BACKGROUND: The incremental usefulness of adding multiple biomarkers from different disease pathways for predicting the risk of death from cardiovascular causes has not, to our knowledge, been evaluated among the elderly. METHODS: We used data from the Uppsala Longitudinal Study of Adult Men (ULSAM), a community-based cohort of elderly men, to investigate whether a combination of biomarkers that reflect myocardial cell damage, left ventricular dysfunction, renal failure, and inflammation (troponin I, N-terminal pro-brain natriuretic peptide, cystatin C, and C-reactive protein, respectively) improved the risk stratification of a person beyond an assessment that was based on the established risk factors for cardiovascular disease (age, systolic blood pressure, use or nonuse of antihypertensive treatment, total cholesterol, high-density lipoprotein cholesterol, use or nonuse of lipid-lowering treatment, presence or absence of diabetes, smoking status, and body-mass index).

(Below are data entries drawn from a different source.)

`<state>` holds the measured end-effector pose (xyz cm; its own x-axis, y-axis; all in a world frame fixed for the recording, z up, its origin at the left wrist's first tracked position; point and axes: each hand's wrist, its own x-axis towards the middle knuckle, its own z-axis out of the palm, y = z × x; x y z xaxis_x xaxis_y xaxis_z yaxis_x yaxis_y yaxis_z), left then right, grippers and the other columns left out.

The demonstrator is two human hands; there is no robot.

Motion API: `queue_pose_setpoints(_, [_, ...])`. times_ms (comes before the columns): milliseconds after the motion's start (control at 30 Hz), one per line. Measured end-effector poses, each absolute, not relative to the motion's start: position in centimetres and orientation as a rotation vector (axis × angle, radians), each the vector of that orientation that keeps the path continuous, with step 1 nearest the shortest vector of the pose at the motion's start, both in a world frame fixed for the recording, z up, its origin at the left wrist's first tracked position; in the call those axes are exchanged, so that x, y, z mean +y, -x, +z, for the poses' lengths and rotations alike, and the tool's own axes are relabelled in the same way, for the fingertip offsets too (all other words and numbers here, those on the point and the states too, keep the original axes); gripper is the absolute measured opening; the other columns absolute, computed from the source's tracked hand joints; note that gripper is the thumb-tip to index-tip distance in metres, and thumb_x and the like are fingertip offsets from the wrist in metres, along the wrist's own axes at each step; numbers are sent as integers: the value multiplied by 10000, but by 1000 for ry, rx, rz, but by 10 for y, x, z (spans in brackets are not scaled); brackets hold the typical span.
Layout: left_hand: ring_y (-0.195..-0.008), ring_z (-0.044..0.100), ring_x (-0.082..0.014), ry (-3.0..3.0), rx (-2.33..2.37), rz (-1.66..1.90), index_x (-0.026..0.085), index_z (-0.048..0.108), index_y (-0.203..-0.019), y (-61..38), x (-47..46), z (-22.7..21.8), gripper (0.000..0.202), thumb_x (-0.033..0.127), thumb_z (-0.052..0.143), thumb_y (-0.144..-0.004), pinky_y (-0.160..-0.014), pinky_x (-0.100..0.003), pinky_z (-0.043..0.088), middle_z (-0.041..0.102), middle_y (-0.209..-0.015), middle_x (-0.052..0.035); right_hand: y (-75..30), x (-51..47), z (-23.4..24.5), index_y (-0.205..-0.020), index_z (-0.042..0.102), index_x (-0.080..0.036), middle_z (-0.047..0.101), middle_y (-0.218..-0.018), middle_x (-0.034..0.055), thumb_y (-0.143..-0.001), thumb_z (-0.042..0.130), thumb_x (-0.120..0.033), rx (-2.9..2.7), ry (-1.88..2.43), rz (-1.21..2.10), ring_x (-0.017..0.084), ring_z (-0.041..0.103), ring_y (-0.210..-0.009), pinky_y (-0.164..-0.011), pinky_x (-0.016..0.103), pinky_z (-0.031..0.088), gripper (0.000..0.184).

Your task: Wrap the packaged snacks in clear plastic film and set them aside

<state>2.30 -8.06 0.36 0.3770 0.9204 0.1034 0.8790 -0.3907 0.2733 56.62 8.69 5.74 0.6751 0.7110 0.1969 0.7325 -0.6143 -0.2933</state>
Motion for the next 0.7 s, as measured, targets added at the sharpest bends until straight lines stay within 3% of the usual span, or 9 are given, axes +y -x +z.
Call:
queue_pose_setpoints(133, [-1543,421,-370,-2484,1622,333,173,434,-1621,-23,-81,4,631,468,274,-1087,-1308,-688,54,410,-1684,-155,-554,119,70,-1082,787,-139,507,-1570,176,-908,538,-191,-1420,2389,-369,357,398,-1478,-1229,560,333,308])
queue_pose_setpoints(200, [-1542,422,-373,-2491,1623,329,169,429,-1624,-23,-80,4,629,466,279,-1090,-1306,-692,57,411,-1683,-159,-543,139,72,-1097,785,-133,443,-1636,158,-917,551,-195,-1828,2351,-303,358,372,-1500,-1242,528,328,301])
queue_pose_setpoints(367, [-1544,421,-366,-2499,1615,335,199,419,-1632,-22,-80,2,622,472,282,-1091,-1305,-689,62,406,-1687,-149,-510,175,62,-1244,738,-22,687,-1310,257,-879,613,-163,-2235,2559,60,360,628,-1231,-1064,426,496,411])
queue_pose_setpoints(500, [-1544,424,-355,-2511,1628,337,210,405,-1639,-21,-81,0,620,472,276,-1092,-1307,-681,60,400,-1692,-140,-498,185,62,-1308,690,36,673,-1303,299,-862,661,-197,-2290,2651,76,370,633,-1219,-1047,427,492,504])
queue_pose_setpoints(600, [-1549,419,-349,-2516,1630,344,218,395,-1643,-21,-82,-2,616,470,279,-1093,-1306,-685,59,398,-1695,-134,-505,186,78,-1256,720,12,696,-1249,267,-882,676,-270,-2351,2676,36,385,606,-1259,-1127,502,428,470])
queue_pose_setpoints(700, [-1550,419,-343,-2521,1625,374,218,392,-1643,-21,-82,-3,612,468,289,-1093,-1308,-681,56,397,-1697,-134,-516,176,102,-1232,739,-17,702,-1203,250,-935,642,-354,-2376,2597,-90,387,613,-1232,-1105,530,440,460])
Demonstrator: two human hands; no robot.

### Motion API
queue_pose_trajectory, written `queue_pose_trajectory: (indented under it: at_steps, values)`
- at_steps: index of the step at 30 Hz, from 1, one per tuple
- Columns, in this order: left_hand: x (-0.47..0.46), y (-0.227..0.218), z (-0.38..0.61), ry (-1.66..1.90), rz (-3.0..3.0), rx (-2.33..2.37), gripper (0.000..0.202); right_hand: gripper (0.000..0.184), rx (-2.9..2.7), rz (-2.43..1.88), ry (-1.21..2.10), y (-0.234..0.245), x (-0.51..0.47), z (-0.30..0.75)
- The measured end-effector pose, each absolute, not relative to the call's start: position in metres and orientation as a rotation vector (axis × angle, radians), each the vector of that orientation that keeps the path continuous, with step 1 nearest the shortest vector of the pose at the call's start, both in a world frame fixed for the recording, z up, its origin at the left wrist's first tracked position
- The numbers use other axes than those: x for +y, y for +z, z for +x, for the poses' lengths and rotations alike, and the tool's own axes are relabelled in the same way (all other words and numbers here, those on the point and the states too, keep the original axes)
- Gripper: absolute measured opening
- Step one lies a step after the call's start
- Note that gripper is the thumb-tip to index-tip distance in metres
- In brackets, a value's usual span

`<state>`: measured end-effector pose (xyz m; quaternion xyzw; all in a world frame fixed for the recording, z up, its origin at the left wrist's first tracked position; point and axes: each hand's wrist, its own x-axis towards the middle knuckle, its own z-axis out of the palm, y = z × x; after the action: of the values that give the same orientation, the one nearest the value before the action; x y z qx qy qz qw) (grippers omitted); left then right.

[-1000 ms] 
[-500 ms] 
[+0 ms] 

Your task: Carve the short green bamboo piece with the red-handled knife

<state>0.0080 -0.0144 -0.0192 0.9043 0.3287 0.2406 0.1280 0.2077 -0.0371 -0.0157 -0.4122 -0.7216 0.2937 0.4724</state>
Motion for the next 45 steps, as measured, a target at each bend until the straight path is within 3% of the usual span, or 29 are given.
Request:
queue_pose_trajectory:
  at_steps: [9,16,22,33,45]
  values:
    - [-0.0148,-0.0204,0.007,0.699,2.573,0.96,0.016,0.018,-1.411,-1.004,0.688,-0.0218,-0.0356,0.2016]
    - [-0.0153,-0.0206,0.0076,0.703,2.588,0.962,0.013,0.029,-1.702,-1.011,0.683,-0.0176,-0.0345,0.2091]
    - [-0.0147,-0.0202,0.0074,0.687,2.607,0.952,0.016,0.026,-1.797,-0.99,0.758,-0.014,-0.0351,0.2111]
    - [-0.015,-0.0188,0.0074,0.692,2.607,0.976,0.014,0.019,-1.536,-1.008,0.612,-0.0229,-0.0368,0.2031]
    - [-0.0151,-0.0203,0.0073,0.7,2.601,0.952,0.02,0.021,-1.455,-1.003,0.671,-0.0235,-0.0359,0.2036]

RESULTS: During follow-up (median, 10.0 years), 315 of the 1135 participants in our study (mean age, 71 years at baseline) died; 136 deaths were the result of cardiovascular disease. In Cox proportional-hazards models adjusted for established risk factors, all of the biomarkers significantly predicted the risk of death from cardiovascular causes. The C statistic increased significantly when the four biomarkers were incorporated into a model with established risk factors, both in the whole cohort (C statistic with biomarkers vs. without biomarkers, 0.766 vs. 0.664; P<0.001) and in the group of 661 participants who did not have cardiovascular disease at baseline (0.748 vs. 0.688, P=0.03). The improvement in risk assessment remained strong when it was estimated by other statistical measures of model discrimination, calibration, and global fit. CONCLUSIONS: Our data suggest that in elderly men with or without prevalent cardiovascular disease, the simultaneous addition of several biomarkers of cardiovascular and renal abnormalities substantially improves the risk stratification for death from cardiovascular causes beyond that of a model that is based only on established risk factors.

Place, publisher, year, edition, pages
2008. Vol. 358, no 20, 2107-2116 p.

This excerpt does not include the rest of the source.